Modern personality, finally, diverges from the idea of natural character in that freedom of feeling at a given moment seems like a violation of “normal” conventional feeling. The mid-18th Century did not set social convention against spontaneity, the woman m the pouf  “pointing” Mme Favart was engaged in one form of spontaneity, and at home in her natural gown she was engaged in another. Spontaneity of personality, however, is set against social convention, and makes free spirits seem like deviants. Spontaneity and involuntary disclosure of character overlap in their meaning, but can be separated in one way; spontaneity is safe involuntary feeling which seems to do neither others nor oneself harm. Psychologists in the 19th Century came to believe, as did their patients, that people who were involuntarily expressive were often insane people; this is another form of the fear of feeling as abnormal.  This same principle has also come to be turned [152] around. Self-consciousness about being different inhibits spontaneity of expression.

Personality created by appearances, controlled if at all by self-consciousness about one’s past, spontaneous only by abnormality: these new terms of personality began to be used in the last century to understand society itself as a collection of personalities. It was within that general context that personality entered the public realm of the capital.

What is the principle giving rise to these terms of personality?
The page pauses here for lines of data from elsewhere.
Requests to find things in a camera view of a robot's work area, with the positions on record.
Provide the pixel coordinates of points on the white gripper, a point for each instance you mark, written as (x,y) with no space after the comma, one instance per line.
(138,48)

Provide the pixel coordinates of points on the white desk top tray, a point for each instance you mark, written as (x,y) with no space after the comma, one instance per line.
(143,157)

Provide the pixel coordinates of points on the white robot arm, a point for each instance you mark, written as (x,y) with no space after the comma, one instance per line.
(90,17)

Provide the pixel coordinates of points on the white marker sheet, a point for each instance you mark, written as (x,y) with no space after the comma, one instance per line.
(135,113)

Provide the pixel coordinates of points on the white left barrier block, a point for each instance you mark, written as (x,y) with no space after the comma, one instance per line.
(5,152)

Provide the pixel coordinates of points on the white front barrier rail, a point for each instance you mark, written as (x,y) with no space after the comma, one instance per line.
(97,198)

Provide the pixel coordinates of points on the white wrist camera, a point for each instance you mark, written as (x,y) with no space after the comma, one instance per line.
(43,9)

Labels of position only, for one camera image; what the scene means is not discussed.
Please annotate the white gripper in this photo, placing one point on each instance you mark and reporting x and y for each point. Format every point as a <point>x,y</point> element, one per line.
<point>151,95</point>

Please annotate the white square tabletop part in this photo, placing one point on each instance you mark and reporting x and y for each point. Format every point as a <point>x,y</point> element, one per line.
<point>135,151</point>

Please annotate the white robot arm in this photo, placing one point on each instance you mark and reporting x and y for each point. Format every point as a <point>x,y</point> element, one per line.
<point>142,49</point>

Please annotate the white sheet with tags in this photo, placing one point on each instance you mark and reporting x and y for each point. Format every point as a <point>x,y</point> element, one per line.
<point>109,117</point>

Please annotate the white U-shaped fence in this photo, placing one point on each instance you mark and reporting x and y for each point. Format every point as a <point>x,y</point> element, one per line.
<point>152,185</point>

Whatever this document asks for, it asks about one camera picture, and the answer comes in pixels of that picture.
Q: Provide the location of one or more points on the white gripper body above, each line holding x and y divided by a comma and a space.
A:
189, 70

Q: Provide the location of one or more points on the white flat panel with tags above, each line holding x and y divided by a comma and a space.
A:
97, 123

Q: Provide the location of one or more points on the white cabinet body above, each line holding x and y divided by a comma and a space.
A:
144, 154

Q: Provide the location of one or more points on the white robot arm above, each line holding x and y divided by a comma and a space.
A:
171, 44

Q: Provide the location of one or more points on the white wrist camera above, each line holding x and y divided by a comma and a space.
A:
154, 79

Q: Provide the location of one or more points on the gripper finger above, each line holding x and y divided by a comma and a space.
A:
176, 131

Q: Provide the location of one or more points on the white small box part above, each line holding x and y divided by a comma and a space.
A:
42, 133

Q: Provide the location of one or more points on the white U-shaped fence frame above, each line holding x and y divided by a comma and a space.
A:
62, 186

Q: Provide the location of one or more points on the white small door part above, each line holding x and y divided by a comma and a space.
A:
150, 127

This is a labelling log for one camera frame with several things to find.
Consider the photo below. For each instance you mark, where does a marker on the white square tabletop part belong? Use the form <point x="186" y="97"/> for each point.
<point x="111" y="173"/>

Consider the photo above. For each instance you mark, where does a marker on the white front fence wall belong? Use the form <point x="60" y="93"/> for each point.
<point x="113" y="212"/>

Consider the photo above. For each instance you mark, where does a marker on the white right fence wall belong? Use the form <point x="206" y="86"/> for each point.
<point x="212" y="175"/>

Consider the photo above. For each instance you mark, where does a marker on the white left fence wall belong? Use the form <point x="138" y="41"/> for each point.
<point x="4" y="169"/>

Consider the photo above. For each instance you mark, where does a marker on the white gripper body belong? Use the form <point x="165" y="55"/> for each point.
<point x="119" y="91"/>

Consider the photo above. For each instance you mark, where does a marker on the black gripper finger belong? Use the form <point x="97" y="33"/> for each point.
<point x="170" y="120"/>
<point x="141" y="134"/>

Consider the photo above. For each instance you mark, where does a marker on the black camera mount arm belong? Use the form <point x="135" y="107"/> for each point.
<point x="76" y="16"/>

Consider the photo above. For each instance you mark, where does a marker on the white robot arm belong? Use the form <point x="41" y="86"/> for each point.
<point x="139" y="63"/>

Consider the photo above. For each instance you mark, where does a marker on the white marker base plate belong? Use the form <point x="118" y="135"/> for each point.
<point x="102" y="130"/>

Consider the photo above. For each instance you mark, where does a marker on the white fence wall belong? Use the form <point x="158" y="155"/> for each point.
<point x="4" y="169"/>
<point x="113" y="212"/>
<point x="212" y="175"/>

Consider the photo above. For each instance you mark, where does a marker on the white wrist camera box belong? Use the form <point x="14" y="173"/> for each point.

The clue to all three is contained in the first.. Personality varies among people, and is unstable within each person, because appearances have no distance from impulse, they are direct expressions of the “inner” self. That is, personality is immanent in appearances, in contrast, natural character, which, like Nature itself, transcends every appearance in the world.

All visible things are emblems; what thou seest is not there on its own account., strictly taken, is not there at all: Matter exists only spiritually, and to represent some Idea, and body it forth. Hence Clothes, as despicable as we think them, are so unspeakably significant.

These words from Thomas Carlyle’s Sartor Resartus would make no sense in the age of the wig and pouf au sentiment. For Carlyle clothes had become “unspeakably significant,” because appearances made in the world are not veils but guides to the authentic self of the wearer.

One really, knew about a person by understanding him at the most concrete level - which consisted of details of clothes, speech and behavior. In the clothes and speech of Balzac’s Paris, appearances were
therefore no longer at a distance from self, but rather clues to private feeling; conversely, “the self” no  longer transcended its appearances in the world. This was the basic condition of personality.

It was the conjunction of this secular faith in personality, a faith in appearances as a guide to inner feeling, with the economics of industrial capitalism which thrust personality as a social category into the public realm. These two forces have since carried on a dialogue. In the last chapter we saw from the side of profit some of the results of personality in public: passivity, human exchange as a secret, mystification of appearance itself. The new secular faith brought a logic of its own to that public realm which produced sympathetic results. To know, one must impose no coloration of one’s own, of one’s own commitments; this meant silence in public in order to understand it, objectivity in scientific  investigation, a gastronomy of the eye. Voyeurism was the logical complement of 19th Century secularity.